In a large, heavy skillet, heat the oil over medium heat. Add the onion and cook, stirring occasionally, until it is tender and light golden, about 10 minutes. Add the jalapeno pepper, if using, the garlic and the cumin, and cook over low heat, stirring, for 2 minutes. Remove from heat.

2

Chop the chickpeas in a food processor with a pulsing motion, leaving a few small pieces. Transfer the chickpeas to a medium bowl. Add the onion mixture and mix well. Season to taste with salt, pepper and cayenne.

3

Unfold one pastry sheet on a cool, lightly floured surface (keep the other sheet refrigerated). Roll the pastry sheet out to a 12-by-9-inch rectangle. Cut the sheet into 12 (3-inch) squares.

4

Spoon 2 teaspoons of the filling in the center of each square. Brush the edges of the dough around the filling with the beaten egg. Fold the pastry over the filling to form triangles.

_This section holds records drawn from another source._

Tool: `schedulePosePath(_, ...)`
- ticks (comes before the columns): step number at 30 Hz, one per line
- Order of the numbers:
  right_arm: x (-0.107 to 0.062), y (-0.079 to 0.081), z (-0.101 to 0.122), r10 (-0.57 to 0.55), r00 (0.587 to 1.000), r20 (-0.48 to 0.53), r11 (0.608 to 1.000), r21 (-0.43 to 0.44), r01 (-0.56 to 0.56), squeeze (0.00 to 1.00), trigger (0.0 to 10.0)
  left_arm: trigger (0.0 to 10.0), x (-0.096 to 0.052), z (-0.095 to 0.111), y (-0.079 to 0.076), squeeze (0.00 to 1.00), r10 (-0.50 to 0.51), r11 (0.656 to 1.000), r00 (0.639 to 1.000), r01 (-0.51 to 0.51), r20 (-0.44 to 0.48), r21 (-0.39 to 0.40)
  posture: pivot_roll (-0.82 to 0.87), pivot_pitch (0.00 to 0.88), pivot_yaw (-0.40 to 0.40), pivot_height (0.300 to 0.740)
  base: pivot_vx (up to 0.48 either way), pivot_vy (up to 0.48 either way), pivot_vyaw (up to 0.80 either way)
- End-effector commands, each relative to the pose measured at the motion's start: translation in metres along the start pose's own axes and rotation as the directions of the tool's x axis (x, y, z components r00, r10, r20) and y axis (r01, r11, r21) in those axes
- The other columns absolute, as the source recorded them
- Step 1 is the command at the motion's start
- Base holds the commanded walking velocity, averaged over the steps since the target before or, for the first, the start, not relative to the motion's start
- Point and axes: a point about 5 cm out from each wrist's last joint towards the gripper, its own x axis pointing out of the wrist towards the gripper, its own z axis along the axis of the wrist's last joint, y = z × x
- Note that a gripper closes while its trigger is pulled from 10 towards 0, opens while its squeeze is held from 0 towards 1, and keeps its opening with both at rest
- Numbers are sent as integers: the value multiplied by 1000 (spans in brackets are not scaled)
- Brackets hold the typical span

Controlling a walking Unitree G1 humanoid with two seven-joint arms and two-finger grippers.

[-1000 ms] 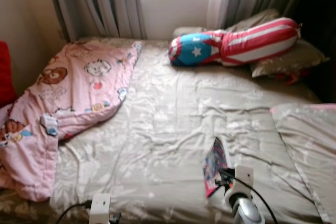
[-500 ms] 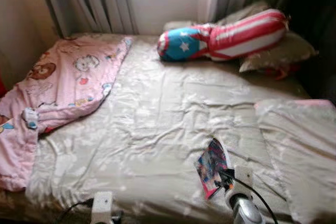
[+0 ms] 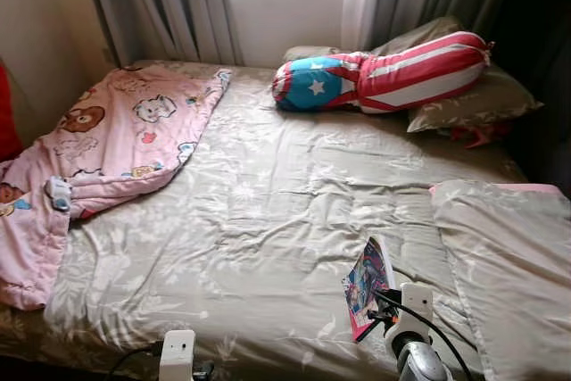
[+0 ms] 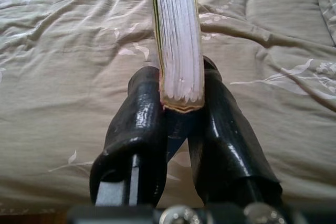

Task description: Clean up the room

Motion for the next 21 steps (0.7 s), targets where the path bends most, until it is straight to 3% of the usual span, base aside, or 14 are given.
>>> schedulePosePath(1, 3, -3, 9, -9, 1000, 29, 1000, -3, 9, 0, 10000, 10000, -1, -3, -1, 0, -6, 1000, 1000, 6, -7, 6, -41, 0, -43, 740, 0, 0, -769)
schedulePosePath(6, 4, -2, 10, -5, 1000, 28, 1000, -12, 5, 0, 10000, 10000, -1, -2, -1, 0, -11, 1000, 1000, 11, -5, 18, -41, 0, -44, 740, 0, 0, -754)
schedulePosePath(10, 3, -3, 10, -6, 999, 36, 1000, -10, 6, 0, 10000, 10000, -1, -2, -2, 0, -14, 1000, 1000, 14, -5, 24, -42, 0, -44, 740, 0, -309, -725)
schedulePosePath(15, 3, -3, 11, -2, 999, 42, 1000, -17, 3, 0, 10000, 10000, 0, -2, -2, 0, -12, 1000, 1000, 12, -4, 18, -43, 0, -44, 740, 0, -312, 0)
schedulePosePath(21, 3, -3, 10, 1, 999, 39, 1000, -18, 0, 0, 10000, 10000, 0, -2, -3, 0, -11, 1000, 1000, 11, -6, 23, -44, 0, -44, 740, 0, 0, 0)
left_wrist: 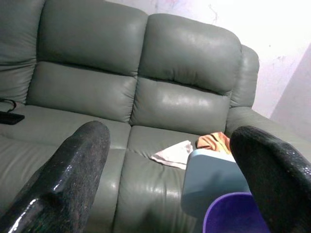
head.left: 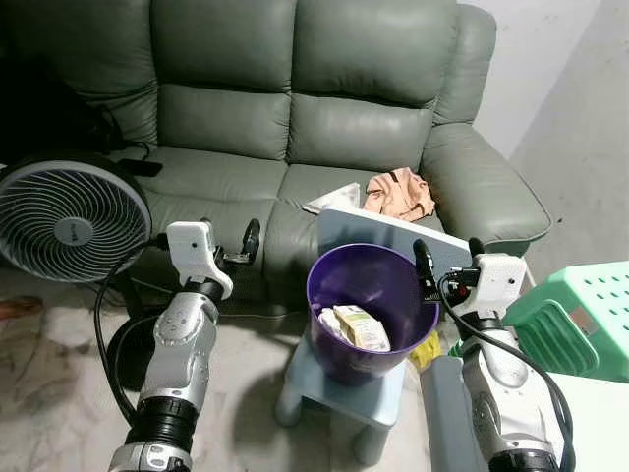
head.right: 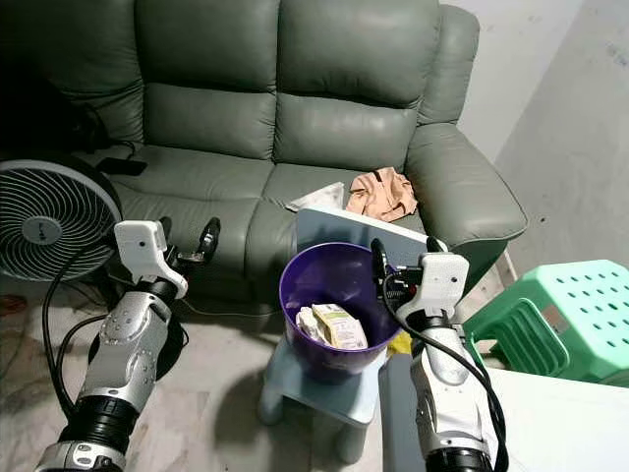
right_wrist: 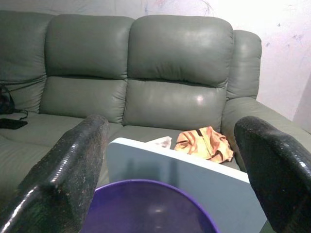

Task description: Picking trash to rubbish bin

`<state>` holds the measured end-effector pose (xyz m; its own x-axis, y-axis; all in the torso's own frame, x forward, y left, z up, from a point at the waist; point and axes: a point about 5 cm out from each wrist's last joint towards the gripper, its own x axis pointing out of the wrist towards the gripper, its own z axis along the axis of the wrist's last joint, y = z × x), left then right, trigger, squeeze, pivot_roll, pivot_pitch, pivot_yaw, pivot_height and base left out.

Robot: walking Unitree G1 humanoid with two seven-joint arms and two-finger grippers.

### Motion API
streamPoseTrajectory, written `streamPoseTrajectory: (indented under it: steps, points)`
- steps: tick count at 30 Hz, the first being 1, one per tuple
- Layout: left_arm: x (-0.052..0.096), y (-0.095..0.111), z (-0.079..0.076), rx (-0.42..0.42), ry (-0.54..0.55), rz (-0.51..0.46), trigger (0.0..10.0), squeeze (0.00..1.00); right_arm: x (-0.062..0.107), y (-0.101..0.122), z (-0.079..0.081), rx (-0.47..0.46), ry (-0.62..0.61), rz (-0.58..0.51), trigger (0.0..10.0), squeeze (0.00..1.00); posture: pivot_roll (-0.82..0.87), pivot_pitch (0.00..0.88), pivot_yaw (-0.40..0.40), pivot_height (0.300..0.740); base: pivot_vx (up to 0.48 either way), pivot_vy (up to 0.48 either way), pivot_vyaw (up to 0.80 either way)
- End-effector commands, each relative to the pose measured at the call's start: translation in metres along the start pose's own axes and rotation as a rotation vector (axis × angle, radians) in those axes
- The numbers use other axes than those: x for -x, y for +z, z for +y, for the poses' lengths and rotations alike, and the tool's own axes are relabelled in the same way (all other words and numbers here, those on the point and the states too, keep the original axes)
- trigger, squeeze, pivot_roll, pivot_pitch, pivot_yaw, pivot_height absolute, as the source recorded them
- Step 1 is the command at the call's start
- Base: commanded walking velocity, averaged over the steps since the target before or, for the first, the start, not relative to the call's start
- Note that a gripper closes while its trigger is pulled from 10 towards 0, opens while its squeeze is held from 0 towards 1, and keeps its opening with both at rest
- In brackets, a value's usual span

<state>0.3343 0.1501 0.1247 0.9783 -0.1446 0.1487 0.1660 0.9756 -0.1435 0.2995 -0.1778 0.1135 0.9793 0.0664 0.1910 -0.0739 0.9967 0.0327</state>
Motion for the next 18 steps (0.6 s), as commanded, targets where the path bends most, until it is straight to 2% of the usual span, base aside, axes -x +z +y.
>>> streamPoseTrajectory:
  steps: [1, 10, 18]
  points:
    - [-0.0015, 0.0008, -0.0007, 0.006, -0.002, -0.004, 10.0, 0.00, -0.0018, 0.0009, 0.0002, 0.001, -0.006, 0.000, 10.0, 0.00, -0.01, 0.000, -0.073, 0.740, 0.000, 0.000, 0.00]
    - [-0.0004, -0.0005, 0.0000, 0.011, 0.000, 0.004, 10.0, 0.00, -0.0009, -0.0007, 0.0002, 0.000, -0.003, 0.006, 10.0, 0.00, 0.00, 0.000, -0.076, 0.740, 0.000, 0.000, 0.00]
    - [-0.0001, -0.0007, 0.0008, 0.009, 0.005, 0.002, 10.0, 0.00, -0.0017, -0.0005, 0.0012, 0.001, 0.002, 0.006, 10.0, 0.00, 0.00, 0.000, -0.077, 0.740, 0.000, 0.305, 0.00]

Pinch the edges together firmly.

5

Sprinkle 2 foil-lined baking sheets with water. Place the filled pastries onto one of the sheets. Brush the center of each pastry with beaten egg, and sprinkle over the sesame seeds. Refrigerate the sheet for at least 30 minutes before baking. Meanwhile, roll out the second puff pastry sheet and form the rest of the pastries. This makes about one-half cup more filling than is needed for the pastries; the remaining filling can be used as a spread for toast or crackers.

6

Heat the oven to 400 degrees. Bake the pastries for 10 minutes, then rotate each baking sheet and continue baking until the pastries are puffed and browned, about 6 minutes more. Serve hot or warm.

This appetizer is based on a Middle Eastern pastry that often is spicy. If you are adding jalapenos to the filling, you can minimize the heat by removing the seeds and membrane before chopping. If you like just a touch of heat, it’s best to adjust the pungency of the filling by adding pinches of cayenne pepper.